Stephenson later fell under the suspicion of newspaper editor William Thomas Stead, the writer Mabel Collins and her friend Baroness Vittoria Cremers. Cremers told Aleister Crowley that Stephenson was a doctor and had committed the Whitechapel murders as part of a magic ritual and that the sites of the murders, when joined on a map, formed a calvary cross (which is untrue). The suspicion was not merely caused by Stephenson's preoccupation with "black magic". He had been, by his own account, in love with a prostitute, and had contracted venereal disease from others. The fact that Stephenson's wife seemingly disappeared in 1886 has led to the otherwise unsupported speculation that he may have killed her. According to Jakubowski and Braund, Stephenson claimed to have killed others, and that he was keeping ties stained with human blood, as well as being the owner of candles made from human fat. Collins and Cremers' theory was later resurrected by Richard Whittington-Egan in A Casebook on Jack the Ripper and subsequently developed by the author Melvin Harris in Jack the Ripper: The Bloody Truth and its two sequels. Crime writer Colin Wilson praised the research done by Harris but concluded it didn't prove any connection between Stephenson and Jack the Ripper. Jakubowski and Braund state that the major problem with Stephenson as a suspect is that the idea is heavily reliant on his own testimony, both as to "the depth of his heartlessness and iniquity and as to his activities". Whilst Cremers, the principal witness, was closely linked to Aleister Crowley and Stephenson's "air of mystery and his somewhat theatrical, throwaway boast of wickedness" seem to anticipate Crowley's own romancing, the statements about blood and candles may have been theatrical props specifically designed to have the effect which they had – to frighten two impressionable women. Author Ivor Edwards also named Stephenson as the Ripper in his book Jack the Ripper's Black Magic Rituals published by Penny Publishing (2001) and Blake Publishing (2002).

===Dismissal===

In 2007, British researcher Mike Covell received the hospital protocol from London Hospital Museum Curator Jonathan Evans that patients in the Currie & Davis Wards of the London Hospital, where Stephenson had been since July 1888, were unable to leave the premises at the time the murders occurred in the East End. Hospital protocol prevented non-patients from entering the Wards at night.

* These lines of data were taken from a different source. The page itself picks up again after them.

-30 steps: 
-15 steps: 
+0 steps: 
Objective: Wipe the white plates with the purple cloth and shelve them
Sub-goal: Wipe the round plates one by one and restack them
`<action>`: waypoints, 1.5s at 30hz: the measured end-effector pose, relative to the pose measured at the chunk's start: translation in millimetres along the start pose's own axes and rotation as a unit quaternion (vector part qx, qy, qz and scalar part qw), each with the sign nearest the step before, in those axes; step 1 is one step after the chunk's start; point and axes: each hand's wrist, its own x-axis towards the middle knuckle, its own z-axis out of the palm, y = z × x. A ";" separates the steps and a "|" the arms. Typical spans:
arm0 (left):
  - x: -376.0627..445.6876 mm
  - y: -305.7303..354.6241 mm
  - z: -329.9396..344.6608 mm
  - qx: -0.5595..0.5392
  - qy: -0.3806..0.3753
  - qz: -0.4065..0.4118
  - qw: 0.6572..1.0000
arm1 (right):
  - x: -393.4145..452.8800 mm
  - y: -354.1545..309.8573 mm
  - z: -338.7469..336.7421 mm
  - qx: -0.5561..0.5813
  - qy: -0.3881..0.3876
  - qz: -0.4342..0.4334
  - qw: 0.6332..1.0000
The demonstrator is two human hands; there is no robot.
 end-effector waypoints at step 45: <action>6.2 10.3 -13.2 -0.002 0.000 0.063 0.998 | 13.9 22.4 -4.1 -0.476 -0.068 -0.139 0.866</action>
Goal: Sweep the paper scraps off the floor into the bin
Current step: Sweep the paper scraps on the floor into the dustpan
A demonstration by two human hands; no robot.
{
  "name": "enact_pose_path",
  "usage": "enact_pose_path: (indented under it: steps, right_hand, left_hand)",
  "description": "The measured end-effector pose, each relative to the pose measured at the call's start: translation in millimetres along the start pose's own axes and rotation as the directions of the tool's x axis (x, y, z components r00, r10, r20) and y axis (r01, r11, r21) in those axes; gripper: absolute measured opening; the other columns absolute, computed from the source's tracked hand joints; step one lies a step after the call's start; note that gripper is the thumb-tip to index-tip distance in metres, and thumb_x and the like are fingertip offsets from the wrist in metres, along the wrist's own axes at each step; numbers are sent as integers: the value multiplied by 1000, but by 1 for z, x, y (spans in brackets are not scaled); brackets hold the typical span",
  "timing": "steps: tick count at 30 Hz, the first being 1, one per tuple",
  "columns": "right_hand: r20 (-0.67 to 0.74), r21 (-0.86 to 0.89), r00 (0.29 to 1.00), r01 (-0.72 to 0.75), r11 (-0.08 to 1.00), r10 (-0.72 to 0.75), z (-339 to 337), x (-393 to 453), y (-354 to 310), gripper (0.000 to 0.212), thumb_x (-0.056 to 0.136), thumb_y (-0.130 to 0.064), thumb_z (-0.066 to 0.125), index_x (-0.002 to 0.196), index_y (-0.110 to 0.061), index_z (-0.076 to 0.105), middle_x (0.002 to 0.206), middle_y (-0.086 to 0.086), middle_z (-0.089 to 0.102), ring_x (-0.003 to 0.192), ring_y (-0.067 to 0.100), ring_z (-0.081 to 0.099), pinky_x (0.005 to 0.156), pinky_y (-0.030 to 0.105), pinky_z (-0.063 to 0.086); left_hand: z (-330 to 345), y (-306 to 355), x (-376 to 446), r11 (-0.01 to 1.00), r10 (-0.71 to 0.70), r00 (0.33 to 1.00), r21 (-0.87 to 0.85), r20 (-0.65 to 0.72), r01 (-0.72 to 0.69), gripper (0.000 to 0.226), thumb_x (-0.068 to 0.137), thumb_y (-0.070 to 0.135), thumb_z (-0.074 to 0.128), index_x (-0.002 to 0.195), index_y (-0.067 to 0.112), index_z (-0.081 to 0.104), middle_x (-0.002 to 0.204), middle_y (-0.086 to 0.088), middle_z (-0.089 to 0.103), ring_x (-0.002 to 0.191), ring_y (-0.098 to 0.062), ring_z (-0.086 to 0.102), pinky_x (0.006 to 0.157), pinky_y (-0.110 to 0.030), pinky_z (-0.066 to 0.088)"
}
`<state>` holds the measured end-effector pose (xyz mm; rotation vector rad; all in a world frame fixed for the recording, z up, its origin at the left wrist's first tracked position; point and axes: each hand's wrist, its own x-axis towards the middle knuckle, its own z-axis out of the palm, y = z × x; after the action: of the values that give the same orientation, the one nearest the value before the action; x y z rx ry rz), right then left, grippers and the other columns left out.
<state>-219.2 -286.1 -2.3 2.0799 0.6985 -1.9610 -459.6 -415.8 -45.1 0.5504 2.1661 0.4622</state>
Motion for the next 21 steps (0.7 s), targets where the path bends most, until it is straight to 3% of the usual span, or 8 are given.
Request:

Author Michael Newton dismissed Stephenson as a suspect, commenting he had "no evident link to the crimes".

In 2011, Researcher Spiro Dimolianis noted that London Hospital night-shift rosters and practices indicate that Stephenson was not able to leave on the nights of the murders and hence could not have been Jack the Ripper. For example, Dimolianis has written:

With the close time frame of the discovery of the body of Annie Chapman, noted in witness and medical inquest testimony for her murder on 8 September 1888 around daybreak, it would have been impossible for Stephenson to comply with this London rule breakfast at 6 A.M. without alerting staff if he was the killer. As the murder and mutilation of Chapman is a confirmed Jack the Ripper crime, this fact alone discounts and eliminates Stephenson of suspicion for the Whitechapel murders.